#### [Try it]
Starting at the first line of the data, print each line verbatim up to and including the line bearing "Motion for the", omitting pictures.
--- START ---
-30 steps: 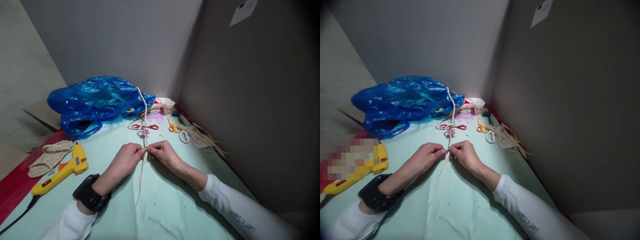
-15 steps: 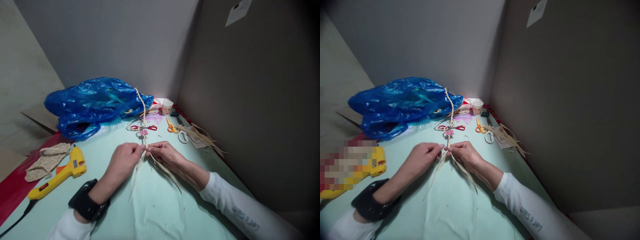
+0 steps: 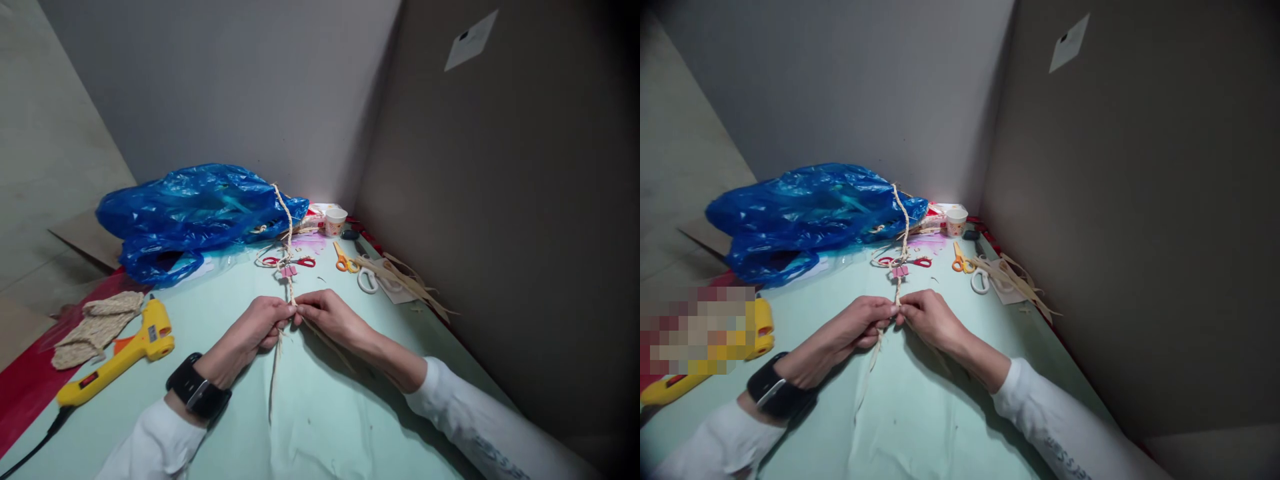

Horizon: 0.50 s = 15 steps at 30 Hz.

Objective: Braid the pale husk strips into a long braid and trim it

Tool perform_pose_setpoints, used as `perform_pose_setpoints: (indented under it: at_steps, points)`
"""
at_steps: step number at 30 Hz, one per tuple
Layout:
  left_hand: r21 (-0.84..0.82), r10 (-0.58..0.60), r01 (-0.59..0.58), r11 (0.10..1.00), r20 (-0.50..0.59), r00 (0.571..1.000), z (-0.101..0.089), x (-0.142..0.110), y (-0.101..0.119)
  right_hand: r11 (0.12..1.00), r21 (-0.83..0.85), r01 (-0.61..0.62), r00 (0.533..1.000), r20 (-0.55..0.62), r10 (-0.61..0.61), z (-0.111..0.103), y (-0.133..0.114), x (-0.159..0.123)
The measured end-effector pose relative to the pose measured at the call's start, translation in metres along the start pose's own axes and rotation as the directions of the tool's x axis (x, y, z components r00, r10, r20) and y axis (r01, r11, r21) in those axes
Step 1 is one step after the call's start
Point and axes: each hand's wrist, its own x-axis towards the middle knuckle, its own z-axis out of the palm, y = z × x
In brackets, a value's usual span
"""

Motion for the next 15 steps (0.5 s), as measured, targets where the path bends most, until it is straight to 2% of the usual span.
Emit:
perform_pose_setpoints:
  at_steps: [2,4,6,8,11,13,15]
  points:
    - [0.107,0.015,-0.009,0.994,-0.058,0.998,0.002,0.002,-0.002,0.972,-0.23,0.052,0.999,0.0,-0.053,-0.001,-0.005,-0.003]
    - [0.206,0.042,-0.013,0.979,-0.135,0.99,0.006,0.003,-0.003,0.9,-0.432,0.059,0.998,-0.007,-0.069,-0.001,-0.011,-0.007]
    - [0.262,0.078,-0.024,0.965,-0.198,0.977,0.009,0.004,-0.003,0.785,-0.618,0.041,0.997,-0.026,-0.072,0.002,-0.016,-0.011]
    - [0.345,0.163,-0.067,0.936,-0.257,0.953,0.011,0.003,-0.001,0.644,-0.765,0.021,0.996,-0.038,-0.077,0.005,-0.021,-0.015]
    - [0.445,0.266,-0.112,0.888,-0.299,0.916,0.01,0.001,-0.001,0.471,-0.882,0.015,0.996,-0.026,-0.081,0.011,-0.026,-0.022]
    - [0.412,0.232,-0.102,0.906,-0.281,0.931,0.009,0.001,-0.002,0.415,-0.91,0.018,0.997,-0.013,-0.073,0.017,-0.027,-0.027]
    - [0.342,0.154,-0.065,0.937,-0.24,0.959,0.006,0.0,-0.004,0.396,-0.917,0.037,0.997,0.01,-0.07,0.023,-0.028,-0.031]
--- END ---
#### [Written response]
-30 steps: 
-15 steps: 
+0 steps: 

Horizon: 0.50 s = 15 steps at 30 Hz.

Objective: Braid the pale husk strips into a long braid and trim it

Tool perform_pose_setpoints, used as `perform_pose_setpoints: (indented under it: at_steps, points)`
"""
at_steps: step number at 30 Hz, one per tuple
Layout:
  left_hand: r21 (-0.84..0.82), r10 (-0.58..0.60), r01 (-0.59..0.58), r11 (0.10..1.00), r20 (-0.50..0.59), r00 (0.571..1.000), z (-0.101..0.089), x (-0.142..0.110), y (-0.101..0.119)
  right_hand: r11 (0.12..1.00), r21 (-0.83..0.85), r01 (-0.61..0.62), r00 (0.533..1.000), r20 (-0.55..0.62), r10 (-0.61..0.61), z (-0.111..0.103), y (-0.133..0.114), x (-0.159..0.123)
The measured end-effector pose relative to the pose measured at the call's start, translation in metres along the start pose's own axes and rotation as the directions of the tool's x axis (x, y, z components r00, r10, r20) and y axis (r01, r11, r21) in those axes
Step 1 is one step after the call's start
Point and axes: each hand's wrist, its own x-axis towards the middle knuckle, its own z-axis out of the palm, y = z × x
In brackets, a value's usual span
"""

Motion for the next 15 steps (0.5 s), as measured, targets where the path bends most, until it is straight to 2% of the usual span.

The response to this exercise is complete.